# [What is needed]
With the exception of the pictures, transcribe the entire listing exactly.

---------- Given data

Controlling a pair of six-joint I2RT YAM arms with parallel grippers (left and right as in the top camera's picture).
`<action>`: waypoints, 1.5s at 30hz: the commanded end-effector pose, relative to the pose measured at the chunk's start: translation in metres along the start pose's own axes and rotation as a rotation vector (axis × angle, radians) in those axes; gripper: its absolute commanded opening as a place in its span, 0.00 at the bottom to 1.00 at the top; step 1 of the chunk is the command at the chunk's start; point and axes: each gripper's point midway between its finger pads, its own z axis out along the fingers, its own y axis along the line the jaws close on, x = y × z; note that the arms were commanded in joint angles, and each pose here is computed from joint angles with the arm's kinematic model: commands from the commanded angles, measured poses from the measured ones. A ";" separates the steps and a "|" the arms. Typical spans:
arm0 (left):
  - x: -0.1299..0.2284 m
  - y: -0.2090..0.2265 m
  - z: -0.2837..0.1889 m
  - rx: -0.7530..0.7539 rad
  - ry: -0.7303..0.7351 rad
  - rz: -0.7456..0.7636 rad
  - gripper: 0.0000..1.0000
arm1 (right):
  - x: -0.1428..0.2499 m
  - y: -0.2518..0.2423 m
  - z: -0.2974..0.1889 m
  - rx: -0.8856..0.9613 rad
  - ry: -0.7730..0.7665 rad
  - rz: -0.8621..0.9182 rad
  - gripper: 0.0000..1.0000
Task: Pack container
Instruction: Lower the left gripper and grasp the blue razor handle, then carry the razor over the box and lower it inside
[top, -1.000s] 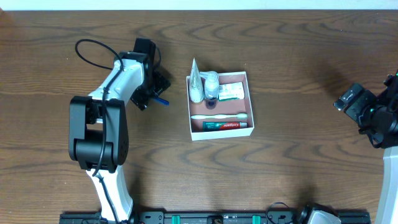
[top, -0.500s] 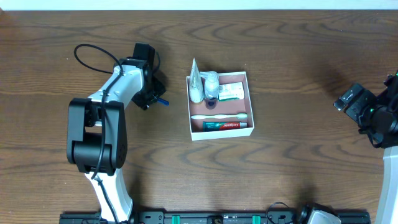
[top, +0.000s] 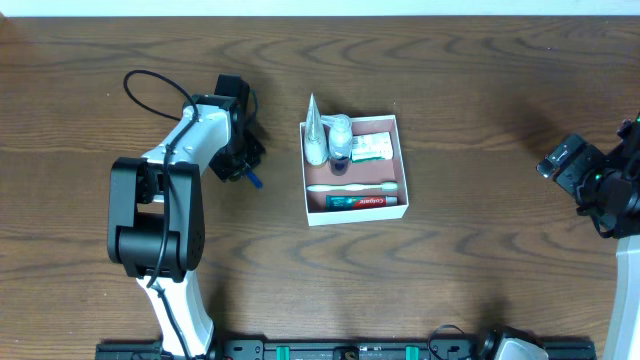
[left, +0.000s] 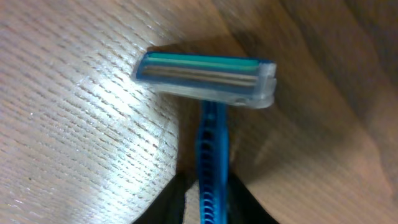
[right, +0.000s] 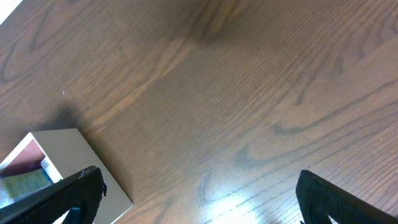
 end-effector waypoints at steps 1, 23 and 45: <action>0.017 0.018 0.022 -0.068 0.076 0.110 0.14 | -0.004 -0.001 -0.005 -0.002 -0.019 0.012 0.99; -0.010 -0.013 -0.109 0.051 -0.086 0.454 0.06 | -0.004 -0.001 -0.005 -0.002 -0.019 0.012 0.99; 0.137 -0.085 -0.321 0.373 -0.715 1.387 0.06 | -0.004 -0.001 -0.005 -0.002 -0.019 0.012 0.99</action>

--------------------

# [Solution to the problem]
Controlling a pair of six-joint I2RT YAM arms with parallel grippers (left and right as in the top camera's picture).
`<action>`: waypoints, 1.5s at 30hz: the commanded end-effector pose, relative to the pose measured at the chunk's start: translation in metres along the start pose's own axes and rotation as a rotation vector (axis × angle, radians) in those axes; gripper: its absolute commanded opening as a place in its span, 0.00 at the bottom to 1.00 at the top; step 1 of the chunk is the command at the chunk's start; point and axes: each gripper's point midway between its finger pads, its own z axis out along the fingers, its own y axis along the line the jaws close on, x = y × z; note that the arms were commanded in joint angles, and each pose here is computed from joint angles with the arm's kinematic model: commands from the commanded angles, measured poses from the measured ones. A ";" separates the steps and a "|" the arms. Typical spans:
arm0 (left):
  - x: -0.1299..0.2284 m
  - y: -0.2090..0.2265 m
  - z: -0.2837..0.1889 m
  - rx: -0.7530..0.7539 rad
  - ry: -0.7303..0.7351 rad
  - rz: -0.7456..0.7636 rad
  - gripper: 0.0000..1.0000
arm1 (right):
  - x: -0.1428..0.2499 m
  - y: -0.2518..0.2423 m
  - z: -0.2974..0.1889 m
  - rx: -0.8856..0.9613 rad
  - ry: -0.7730..0.7665 rad
  - rz: -0.8621..0.9182 rad
  - gripper: 0.0000..1.0000
Task: Pack container
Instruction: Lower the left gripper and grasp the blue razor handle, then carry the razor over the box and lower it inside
[top, -1.000s] 
[top, -0.500s] 
[top, +0.000s] 
[left, +0.000s] 
[right, +0.000s] 
 end-effector waypoints at steps 1, 23 and 45: <action>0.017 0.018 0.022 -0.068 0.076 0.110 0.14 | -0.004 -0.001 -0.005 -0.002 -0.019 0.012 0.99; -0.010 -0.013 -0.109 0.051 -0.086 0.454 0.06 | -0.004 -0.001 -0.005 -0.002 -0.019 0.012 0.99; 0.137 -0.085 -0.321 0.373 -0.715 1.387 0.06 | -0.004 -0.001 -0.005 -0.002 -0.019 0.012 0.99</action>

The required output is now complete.